Heath Family

Pacific Madrone © DSchiel

Ericaceae (er-i-KAY-see-ee)

Iconic Features

  • Usually shrubs or trees
  • Peeling bark
  • Leathery, simple leaves
  • Urn- or bell-shaped flowers

Description (Jepson)

  • Eudicotyledons (eudicots) – a major lineage of flowering plants including most plants traditionally described as dicots and generally characterized by
    • 2 seed leaves (dicotyledon)
    • Netted (reticulate) leaf venation
    • Flower parts in fours and fives
    • Pollen grains with 3 pores (tricolpate)
    • Vascular bundles in stem arranged in a ring
    • Taproot system
  • Herbaceous perennials, shrubs, and trees
  • Bark often with distinctive peeling
  • Leaves
    • Simple (not divided into leaflets)
    • Alternate (1 leaf at each junction with stem) or opposite (2 leaves at each junction with stem)
    • Evergreen or deciduous; often leathery
  • Flowers
    • Inflorescence (flower arrangement) in many forms
    • Generally bisexual and radially symmetrical flowers, often bell- or urn-shaped
    • Anthers open by pores or slits
    • Ovary superior (above the attachment of other flower parts) or inferior (below the attachment of other flower parts)
  • Fruit is a berry (a usually multi-seeded fruit with a fleshy ovary wall), a drupe (a fleshy fruit with usually 1 seed in a hard inner shell — a stone fruit), or capsule (a dry, multi-chambered fruit that splits open at maturity)

Notes

  • Approximately 3,000 species worldwide
    • Includes blueberries, rhododendrons, azaleas, heathers, and manzanitas
  • Adapted to grow on acidic, nutrient-poor, sandy soils
  • Many plants in this family (e.g. manzanitas and madrones) are pollinated most effectively by sonication or “buzz pollination”
    • Flowers have specialized “poricidal,” tube-shaped anthers containing firmly-attached pollen and having, unlike most anthers, small openings, like a salt shaker, which regulate the dispersal of pollen
    • Only bumblebees, along with a few other native bees, can release this pollen by grasping the flower with their legs or mouthparts and vibrating their flight muscles without moving their wings (See video Buzz Pollination)
    • Vibrating bees may generate forces 50 times that of gravity–that’s 5 times what fighter jet pilots experience (U. of Stirling 2020)–causing pollen to “blast out” of the anthers (Zimmer 2013)
    • Buzz-pollinating bees make a distinctive, middle-C “raspberry” sound, which is higher pitched than the buzz of flight (Rosenthal 2008)
    • Only about 9% of the world’s flowers are buzz pollinated (Buchmann 1985)
    • A number of important agricultural crops, such as tomatoes and potatoes, require buzz pollination
    • Poricidal anthers have evolved several times in disparate plant families, an example of convergent evolution (de Luca and Vellejo-Marin 2013)
  • Scientific name from the included genus Erica, from the Latin for “heath”
  • Also known as the Blueberry family
  • Represented by 4 species at Edgewood

See General References

Specific References

Buchmann, S.L. 1985. Bees use vibration to aid pollen collection from non-poricidal flowers. Journal of the Kansas Entomological Society 58: 517-525. JSTOR.
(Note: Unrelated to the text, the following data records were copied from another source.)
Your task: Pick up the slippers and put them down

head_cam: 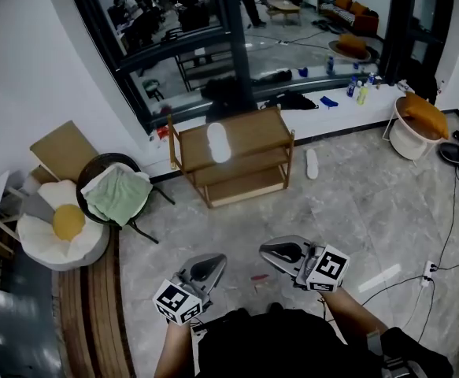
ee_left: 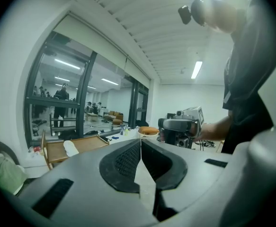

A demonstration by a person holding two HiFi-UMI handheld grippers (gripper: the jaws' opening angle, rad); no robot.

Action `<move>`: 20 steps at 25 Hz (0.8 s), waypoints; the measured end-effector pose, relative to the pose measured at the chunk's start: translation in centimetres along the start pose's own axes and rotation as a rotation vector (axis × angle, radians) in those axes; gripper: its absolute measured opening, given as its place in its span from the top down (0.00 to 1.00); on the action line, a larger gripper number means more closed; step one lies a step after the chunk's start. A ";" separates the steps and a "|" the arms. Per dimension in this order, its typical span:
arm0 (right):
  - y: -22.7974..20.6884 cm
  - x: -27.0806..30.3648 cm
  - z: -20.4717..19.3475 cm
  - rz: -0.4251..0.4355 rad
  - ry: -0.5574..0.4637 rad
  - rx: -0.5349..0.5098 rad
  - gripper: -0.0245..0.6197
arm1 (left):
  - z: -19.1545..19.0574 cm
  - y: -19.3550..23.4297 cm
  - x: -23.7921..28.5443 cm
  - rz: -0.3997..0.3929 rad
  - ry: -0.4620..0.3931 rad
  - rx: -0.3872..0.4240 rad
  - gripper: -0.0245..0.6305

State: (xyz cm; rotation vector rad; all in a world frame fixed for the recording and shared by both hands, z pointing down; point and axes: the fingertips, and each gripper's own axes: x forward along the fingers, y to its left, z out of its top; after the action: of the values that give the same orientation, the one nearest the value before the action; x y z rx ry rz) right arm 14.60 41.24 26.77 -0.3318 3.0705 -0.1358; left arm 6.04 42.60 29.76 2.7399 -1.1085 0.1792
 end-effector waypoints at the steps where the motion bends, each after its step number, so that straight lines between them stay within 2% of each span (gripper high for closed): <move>1: -0.4 -0.2 0.0 0.001 0.000 -0.003 0.92 | 0.1 0.1 0.2 0.006 0.001 0.002 0.94; 6: -3.4 -0.2 -0.5 -0.018 -0.014 0.029 0.92 | -0.2 1.7 1.2 0.020 0.027 -0.006 0.94; 10: -5.8 1.8 -0.9 -0.003 -0.009 0.034 0.92 | -0.8 5.1 2.3 0.012 0.035 -0.025 0.94; 16: -10.9 7.0 -1.8 -0.009 0.039 0.033 0.92 | -0.5 12.5 4.7 -0.014 0.016 -0.025 0.94; 20: -13.9 12.4 -2.1 0.012 0.093 0.006 0.92 | 0.0 19.6 4.4 0.004 0.009 -0.016 0.94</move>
State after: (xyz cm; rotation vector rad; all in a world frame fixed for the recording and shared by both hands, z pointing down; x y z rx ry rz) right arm 5.28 25.20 29.62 -0.3163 3.1624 -0.1640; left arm -4.47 25.81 32.88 2.7205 -1.1083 0.1822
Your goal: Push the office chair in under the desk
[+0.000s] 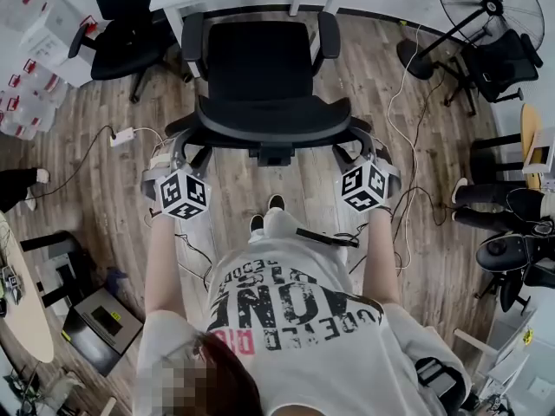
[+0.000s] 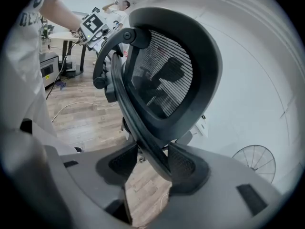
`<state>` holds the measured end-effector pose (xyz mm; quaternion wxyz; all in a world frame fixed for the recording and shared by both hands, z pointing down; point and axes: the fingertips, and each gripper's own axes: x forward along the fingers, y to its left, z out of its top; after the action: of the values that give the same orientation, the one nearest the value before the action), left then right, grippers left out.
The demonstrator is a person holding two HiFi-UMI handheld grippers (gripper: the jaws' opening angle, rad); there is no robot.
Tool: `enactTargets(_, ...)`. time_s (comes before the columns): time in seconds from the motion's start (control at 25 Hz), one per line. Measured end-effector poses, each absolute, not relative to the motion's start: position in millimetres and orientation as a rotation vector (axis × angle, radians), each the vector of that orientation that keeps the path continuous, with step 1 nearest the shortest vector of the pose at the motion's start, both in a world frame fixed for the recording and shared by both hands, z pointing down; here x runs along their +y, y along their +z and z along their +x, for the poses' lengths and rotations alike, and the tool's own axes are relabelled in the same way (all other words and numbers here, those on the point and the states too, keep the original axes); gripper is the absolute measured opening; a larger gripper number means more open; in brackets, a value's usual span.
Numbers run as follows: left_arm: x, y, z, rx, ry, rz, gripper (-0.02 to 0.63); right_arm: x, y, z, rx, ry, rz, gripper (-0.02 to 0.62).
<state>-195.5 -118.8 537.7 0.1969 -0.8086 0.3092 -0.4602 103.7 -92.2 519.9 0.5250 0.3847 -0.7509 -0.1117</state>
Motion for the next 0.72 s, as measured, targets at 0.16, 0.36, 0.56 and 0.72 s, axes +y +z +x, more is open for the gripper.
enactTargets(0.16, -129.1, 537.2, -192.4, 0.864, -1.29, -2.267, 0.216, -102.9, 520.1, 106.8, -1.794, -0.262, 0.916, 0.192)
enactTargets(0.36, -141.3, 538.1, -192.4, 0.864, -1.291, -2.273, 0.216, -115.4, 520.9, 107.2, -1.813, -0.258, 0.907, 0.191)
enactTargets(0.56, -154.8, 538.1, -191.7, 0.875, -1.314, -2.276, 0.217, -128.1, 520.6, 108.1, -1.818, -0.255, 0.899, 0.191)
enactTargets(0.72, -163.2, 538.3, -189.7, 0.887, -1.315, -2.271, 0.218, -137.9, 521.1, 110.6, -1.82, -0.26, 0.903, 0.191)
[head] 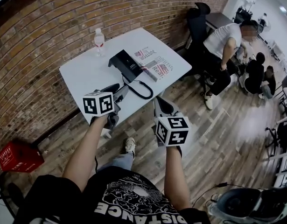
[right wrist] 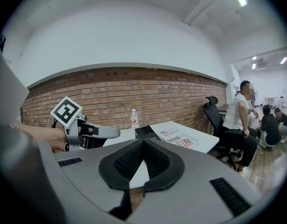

de Luca, P.A. and M. Vellejo-Marin. 2013. What’s the “buzz” about? The ecology and evolutionary significance of buzz pollination. Current Opinion in Plant Biology 16: 429-435.

University of Stirling. 2020, Jul. 29. Bees’ buzz is more powerful for pollination, than for defense or flight. ScienceDaily.

Zimmer, C. 2013, Jul. 11. Unraveling the pollinating secrets of a bee’s buzz. New York Times.